> Work instructions:
Taking the line with "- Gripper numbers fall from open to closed" as the first and the line with "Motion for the" as the last, set down exactly every line in that range from the entries below, and no more.

> Data entries:
* * *

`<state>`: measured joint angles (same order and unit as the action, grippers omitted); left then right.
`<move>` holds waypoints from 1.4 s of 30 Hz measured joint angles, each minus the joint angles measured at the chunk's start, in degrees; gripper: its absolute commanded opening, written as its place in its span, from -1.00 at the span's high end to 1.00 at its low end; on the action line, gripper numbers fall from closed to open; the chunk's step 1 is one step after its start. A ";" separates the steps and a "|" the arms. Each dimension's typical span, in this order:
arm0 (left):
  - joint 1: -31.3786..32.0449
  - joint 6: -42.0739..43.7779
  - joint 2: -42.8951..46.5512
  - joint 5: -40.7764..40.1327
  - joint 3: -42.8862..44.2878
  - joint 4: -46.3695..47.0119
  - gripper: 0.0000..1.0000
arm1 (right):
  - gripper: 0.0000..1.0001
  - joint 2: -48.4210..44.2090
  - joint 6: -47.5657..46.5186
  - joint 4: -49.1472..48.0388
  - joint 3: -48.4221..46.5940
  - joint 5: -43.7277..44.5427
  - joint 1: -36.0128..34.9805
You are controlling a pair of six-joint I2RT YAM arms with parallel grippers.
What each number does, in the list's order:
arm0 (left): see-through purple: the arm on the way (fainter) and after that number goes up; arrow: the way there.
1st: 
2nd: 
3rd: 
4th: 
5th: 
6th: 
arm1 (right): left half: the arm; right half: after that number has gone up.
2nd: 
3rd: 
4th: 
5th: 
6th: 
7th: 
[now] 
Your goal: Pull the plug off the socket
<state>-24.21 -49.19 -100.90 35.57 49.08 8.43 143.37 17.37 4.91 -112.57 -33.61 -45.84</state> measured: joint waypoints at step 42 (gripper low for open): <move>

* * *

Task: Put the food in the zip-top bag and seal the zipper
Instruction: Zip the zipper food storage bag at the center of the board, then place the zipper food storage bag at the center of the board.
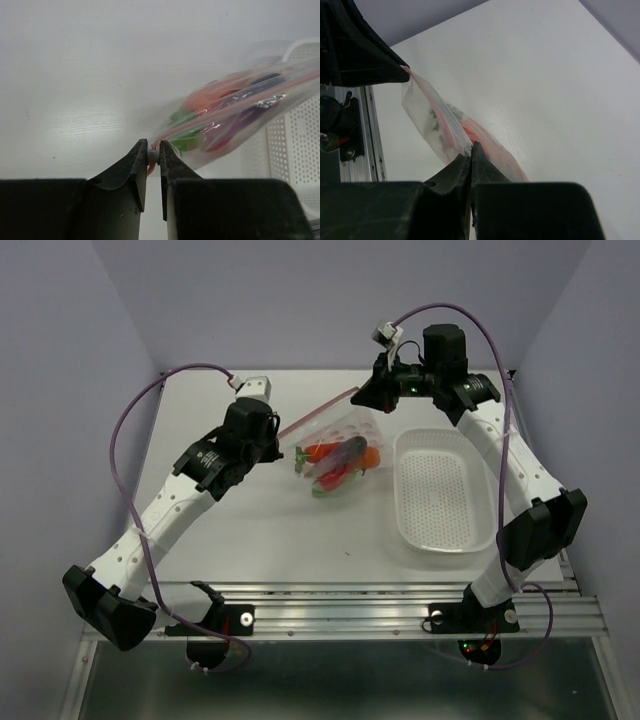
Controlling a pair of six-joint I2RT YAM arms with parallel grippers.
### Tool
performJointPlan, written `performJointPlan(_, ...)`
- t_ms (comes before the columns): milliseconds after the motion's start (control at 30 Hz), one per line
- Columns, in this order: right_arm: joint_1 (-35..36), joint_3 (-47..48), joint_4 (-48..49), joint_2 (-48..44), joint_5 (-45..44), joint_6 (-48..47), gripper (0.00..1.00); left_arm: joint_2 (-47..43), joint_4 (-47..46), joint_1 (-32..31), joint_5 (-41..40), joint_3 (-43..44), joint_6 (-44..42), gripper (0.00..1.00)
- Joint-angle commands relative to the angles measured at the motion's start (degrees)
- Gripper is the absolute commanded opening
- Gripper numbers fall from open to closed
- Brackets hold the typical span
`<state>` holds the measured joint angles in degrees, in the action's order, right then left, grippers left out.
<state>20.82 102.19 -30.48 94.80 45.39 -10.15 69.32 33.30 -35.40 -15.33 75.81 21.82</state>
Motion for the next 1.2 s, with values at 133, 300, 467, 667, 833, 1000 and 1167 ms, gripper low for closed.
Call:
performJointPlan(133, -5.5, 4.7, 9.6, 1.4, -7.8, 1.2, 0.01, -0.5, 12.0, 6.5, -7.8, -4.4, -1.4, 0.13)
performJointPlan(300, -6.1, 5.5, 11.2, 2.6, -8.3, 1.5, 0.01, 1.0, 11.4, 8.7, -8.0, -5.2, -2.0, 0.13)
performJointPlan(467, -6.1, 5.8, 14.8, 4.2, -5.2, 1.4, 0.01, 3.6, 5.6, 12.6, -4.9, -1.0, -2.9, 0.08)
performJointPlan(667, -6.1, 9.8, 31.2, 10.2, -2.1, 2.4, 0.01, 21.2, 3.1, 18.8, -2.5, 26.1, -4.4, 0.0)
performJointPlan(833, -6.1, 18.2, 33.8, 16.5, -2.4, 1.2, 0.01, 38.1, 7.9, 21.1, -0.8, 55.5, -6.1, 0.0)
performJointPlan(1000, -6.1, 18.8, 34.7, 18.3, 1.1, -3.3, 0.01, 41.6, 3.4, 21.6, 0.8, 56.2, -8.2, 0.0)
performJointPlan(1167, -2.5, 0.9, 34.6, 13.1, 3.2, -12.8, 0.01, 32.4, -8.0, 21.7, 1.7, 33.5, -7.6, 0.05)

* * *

> Solution to this problem:
- Gripper numbers fall from open to closed
- Brackets hold the typical span
`<state>` holds the measured joint angles in degrees, in the action's order, right then left, grippers left out.
<state>20.82 102.19 -30.48 94.80 45.39 -10.15 69.32 33.30 -35.40 -15.33 75.81 21.82</state>
Motion for the next 1.2 s, with values at 133, 300, 467, 667, 833, 1000 and 1167 ms, gripper low for closed.

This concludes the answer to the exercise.